Las palabras del psiquiatra calmaron el ánimo del portero, que esa noche durmió a pierna suelta sintiéndose mejor ciudadano.
Al día siguiente, Arturo volvió a llevar a cabo su ritual, pero al portero no le inquietó en absoluto. De hecho, le sonrió con especial vehemencia y le deseó que pasara un buen día, como quien ve a un enfermo que empieza a tomar su medicación. Sin embargo, su mueca fue torciéndose conforme comprobó que pasaban los días, las semanas y los meses y Arturo no cejaba en su empeño.

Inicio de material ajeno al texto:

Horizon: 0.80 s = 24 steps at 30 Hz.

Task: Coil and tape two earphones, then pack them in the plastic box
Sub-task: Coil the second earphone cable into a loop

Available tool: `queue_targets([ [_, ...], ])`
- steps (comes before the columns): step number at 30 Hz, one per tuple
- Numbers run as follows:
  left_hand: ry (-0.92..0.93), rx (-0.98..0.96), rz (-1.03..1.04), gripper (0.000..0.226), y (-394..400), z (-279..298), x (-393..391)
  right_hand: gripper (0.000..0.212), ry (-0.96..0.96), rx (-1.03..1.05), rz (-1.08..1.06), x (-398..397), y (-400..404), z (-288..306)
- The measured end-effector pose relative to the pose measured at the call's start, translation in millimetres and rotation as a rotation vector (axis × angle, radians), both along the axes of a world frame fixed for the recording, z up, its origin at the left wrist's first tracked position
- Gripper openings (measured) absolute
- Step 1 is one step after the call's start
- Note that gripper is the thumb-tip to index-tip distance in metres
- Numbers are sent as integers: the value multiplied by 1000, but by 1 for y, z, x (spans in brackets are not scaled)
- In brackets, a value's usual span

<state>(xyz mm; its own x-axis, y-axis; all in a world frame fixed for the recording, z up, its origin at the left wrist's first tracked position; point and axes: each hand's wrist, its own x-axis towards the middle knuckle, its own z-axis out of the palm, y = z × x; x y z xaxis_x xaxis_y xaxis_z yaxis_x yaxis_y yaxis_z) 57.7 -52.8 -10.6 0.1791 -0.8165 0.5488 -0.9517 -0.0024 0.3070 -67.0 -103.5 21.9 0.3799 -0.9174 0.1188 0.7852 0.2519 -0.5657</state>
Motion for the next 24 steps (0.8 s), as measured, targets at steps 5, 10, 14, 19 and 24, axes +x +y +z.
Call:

Además, su amigo parado le refrendó que seguía llevando a cabo la misma ruta y visitando el mismo lugar, donde continuaban con la discreta humillación.
Andrés, inquieto y desalentado, se dirigió entonces una mañana al 4-C para buscar al psiquiatra de prestigio, pero la secretaria le dijo que en esos momentos el señor Genaro se encontraba reunido. Probó en las siguientes mañanas, pero el resultado fue el mismo.
Una mañana de mayo, cuando el portero acudió a su puesto de trabajo encontró un sobre cerrado en cuya parte frontal estaba escrito en grandes caracteres “PARA ANDRÉS”. Intrigado, lo abrió con premura:
“Estimado señor Andrés,
Soy Arturo. El “loco de la maleta”. Sí. Yo. Me consta de su interés y preocupación por mi caso. No piense que no se lo agradezco. Es más, me veo en la obligación de responder a su intriga y a sus dudas. ¿Por qué la maleta? ¿Por qué todos los días? Bien, bueno, podría darle muchas respuestas, pero básicamente le especificaré que siempre la llevé vacía, salvo por el cuaderno en el que escribía todos los pensamientos que pasaban por mi cabeza. Digamos que la llevaba por si algún día debía llenarla rápidamente al comprobar que la ciudad donde residía era lo suficientemente pequeña como para que el portero de mi finca se sintiera intrigado por mi comportamiento y para que en el bar al que solía acudir me pusieran un mote… pero suficientemente grande como para que la única persona que podría ayudarme a superar mi teórico problema me ignorara por completo a pesar de vivir en mi mismo bloque. Una vez que he confirmado que esta ciudad es insoportablemente mediana y mediocre, ya puedo llenar mi maleta y salir de mi casa para siempre.
Agradeciendo su participación en mi modesto experimento me despido afectuosamente. Le dejo mis llaves en su cajón.
Eternamente suyo,
Don Arturo, “el loco de la maleta””.